* Given records
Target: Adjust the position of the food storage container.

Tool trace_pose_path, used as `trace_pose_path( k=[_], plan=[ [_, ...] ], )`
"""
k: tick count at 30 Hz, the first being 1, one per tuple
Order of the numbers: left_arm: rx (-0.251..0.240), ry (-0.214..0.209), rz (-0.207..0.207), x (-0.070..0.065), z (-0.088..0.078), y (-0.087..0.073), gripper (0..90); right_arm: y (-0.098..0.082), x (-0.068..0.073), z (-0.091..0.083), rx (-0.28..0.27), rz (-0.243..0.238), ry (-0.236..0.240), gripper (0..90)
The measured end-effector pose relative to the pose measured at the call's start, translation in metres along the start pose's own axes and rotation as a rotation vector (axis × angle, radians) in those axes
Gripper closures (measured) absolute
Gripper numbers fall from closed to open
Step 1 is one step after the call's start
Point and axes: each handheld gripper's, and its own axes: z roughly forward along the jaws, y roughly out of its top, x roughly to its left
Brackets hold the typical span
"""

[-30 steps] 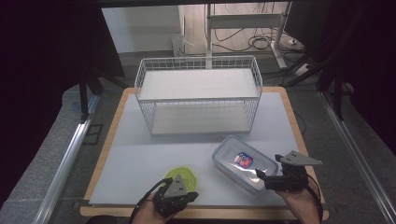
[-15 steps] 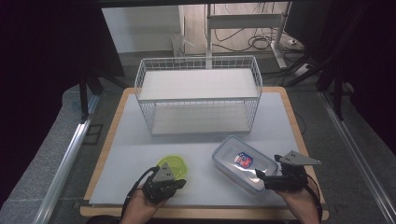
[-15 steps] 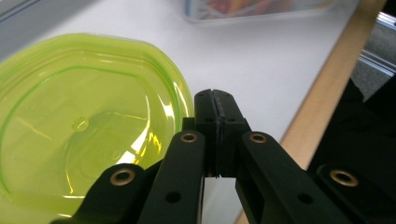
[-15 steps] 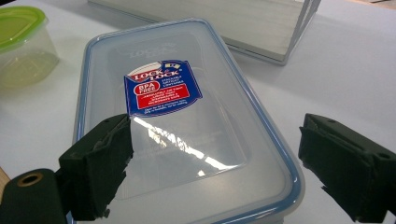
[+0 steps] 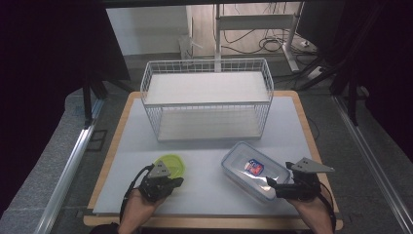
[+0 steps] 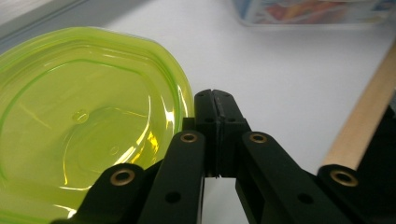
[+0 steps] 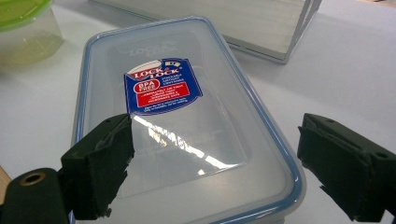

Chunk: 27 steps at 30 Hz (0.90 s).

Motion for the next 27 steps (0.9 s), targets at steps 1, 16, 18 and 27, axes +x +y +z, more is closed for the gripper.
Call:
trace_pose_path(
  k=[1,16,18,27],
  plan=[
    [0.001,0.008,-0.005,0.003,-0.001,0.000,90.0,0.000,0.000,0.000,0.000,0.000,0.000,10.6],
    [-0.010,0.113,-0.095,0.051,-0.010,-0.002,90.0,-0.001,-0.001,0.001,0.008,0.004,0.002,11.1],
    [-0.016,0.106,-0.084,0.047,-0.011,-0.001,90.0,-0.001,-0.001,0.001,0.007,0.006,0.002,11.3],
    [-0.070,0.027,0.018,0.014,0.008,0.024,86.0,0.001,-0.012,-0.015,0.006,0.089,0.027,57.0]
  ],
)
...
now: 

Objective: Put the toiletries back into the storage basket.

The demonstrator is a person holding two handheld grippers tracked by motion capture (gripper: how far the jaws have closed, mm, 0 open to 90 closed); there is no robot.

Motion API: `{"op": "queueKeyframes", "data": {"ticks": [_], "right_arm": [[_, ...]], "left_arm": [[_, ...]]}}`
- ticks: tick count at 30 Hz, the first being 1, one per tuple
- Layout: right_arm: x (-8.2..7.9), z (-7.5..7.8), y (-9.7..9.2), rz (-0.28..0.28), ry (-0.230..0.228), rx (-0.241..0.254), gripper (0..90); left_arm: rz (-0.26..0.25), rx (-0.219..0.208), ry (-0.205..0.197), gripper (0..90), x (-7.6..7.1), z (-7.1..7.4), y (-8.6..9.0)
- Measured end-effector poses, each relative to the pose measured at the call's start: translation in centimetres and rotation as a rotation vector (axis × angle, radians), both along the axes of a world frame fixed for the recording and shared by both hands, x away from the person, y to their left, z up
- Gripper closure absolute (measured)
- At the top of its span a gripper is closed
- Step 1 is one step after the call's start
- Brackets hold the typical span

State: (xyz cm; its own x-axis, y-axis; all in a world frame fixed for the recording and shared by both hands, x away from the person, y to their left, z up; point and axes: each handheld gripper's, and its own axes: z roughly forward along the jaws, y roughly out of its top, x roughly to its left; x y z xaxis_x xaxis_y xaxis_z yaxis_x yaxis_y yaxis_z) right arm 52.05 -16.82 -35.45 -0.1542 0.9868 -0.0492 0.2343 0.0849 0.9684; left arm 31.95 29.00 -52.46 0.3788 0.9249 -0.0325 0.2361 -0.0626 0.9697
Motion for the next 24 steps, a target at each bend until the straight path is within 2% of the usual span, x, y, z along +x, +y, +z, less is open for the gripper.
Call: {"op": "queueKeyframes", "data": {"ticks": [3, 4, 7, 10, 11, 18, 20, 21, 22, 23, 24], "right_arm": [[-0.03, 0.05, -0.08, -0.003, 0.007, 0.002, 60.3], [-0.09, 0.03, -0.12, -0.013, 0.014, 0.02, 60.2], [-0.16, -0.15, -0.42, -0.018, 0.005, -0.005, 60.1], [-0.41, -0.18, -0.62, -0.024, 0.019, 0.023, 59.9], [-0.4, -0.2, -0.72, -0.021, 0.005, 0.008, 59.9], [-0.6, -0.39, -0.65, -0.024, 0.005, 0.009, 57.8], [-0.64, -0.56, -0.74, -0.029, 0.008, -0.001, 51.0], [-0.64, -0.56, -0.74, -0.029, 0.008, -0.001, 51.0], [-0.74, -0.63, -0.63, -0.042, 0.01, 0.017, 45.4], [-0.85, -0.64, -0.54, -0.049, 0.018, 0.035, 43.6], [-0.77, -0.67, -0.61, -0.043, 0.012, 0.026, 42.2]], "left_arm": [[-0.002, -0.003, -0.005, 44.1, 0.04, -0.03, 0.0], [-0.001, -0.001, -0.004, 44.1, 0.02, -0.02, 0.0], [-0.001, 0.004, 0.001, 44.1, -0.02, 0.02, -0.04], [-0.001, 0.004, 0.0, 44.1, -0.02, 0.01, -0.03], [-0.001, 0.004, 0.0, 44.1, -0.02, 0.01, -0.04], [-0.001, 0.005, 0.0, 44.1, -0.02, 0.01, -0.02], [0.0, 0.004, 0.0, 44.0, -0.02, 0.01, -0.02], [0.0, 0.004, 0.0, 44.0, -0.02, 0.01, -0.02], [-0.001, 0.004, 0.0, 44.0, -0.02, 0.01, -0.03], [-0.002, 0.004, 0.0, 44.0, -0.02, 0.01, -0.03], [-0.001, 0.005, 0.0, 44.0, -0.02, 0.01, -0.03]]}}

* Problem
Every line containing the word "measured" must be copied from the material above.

* Worked solution
The measured end-effector pose relative to the pose measured at the call's start, translation in metres along the start pose's own axes and rotation as a rotation vector (axis × angle, radians) in those axes
Gripper closures (measured) absolute
- Measured end-effector poses, each relative to the pose measured at the call's start: translation in centimetres and rotation as a rotation vector (axis × angle, radians), both along the axes of a world frame fixed for the recording and shared by both hands, x away from the person, y to their left, z up
- Gripper closure absolute (measured)

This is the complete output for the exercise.